▶ Dataset section:
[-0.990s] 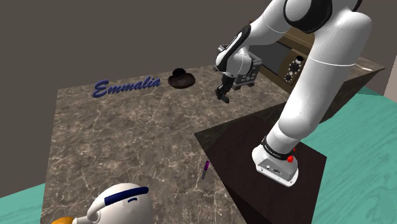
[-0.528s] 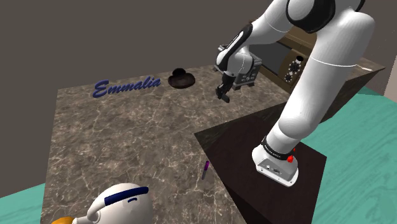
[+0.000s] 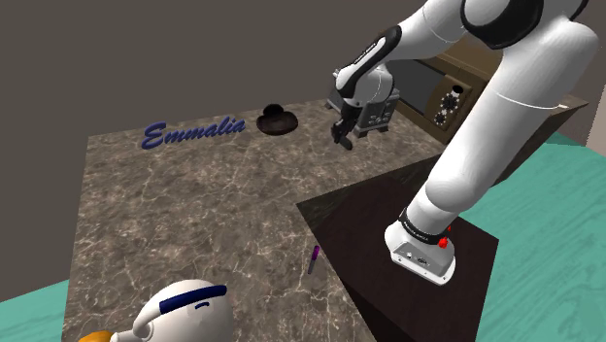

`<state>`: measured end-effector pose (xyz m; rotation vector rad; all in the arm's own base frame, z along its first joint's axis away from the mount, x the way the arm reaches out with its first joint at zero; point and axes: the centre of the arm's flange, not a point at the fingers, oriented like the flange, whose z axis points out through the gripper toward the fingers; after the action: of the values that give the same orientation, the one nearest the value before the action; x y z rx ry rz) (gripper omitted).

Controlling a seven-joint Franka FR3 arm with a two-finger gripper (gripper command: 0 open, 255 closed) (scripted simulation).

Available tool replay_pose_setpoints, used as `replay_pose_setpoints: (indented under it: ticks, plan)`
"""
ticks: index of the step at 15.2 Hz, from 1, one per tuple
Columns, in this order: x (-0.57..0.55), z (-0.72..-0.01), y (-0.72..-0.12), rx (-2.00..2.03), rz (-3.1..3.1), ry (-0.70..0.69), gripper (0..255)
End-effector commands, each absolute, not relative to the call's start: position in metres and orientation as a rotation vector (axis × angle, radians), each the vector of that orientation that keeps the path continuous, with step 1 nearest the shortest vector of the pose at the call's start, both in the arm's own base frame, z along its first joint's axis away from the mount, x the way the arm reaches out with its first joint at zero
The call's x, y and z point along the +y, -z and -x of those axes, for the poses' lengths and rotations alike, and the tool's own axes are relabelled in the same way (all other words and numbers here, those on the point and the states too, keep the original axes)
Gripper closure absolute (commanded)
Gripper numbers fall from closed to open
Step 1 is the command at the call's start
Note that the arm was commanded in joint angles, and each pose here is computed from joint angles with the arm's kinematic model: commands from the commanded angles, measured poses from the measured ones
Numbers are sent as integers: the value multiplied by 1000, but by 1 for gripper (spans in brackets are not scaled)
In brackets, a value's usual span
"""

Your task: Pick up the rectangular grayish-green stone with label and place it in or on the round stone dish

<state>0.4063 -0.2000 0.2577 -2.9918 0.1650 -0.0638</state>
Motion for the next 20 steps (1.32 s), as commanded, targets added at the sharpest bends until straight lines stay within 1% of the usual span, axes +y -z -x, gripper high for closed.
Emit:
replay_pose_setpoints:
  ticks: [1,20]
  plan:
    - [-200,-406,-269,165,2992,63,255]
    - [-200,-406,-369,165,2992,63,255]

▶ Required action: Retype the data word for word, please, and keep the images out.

▶ Response area:
[-0.990s] 
[-0.528s] 
[+0.000s] 

`<state>`: measured end-effector pose (xyz m; rotation vector rad; all in the arm's own base frame, z along its first joint's axis away from the mount, x the way the arm reaches out with its first joint at zero; point and axes: the centre of the arm's flange, not a point at the fingers, oriented like the flange, whose z axis points out through the gripper toward the fingers; after the action: of the values that give the same orientation, the one nearest the value before the action; x y z rx ry rz) (gripper omitted).

Controlling a seven-joint Franka FR3 arm with a two-finger gripper (gripper command: 0 open, 255 closed) (scripted simulation).

Available tool replay_pose_setpoints, used as `replay_pose_setpoints: (indented under it: ticks, plan)`
"""
ticks: index of the step at 15.2 Hz, from 1, one per tuple
Columns, in this order: x (-0.57..0.55), z (-0.72..-0.01), y (-0.72..-0.12), rx (-2.00..2.03), rz (-3.1..3.1), ry (-0.70..0.69), gripper (0..255)
End-effector commands, each absolute, not relative to the call's start: position in metres and orientation as a rotation vector (axis × angle, radians), each the vector of that orientation that keeps the path continuous, with step 1 nearest the shortest vector of the pose at the call's start, both in the arm's own base frame, z along its first joint's axis away from the mount, x the way the arm reaches out with its first joint at zero
The call's x, y and z point along the +y, -z and -x of those axes, for the poses' lengths and rotations alike, and the tool's own axes are relabelled in the same way (all other words and numbers here, those on the point and the states too, keep the original axes)
Gripper closure absolute (commanded)
Gripper numbers fall from closed to open
Step 1 is the command at the call's start
Note that the arm was commanded in joint angles, and each pose here is computed from joint angles with the arm's kinematic model: commands from the commanded angles, measured poses from the measured ones
Numbers are sent as integers: the value multiplied by 1000, but by 1 for gripper (spans in brackets are not scaled)
In brackets, a value's usual span
"""

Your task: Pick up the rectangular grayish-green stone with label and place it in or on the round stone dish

<state>0.4063 -0.2000 0.2577 -2.9918 0.1650 -0.0638</state>
Motion for the next 20 steps (1.32 s), as commanded, targets added at the sharpest bends until straight lines stay within 1% of the usual span, axes +y -z -x, gripper high for closed.
Emit:
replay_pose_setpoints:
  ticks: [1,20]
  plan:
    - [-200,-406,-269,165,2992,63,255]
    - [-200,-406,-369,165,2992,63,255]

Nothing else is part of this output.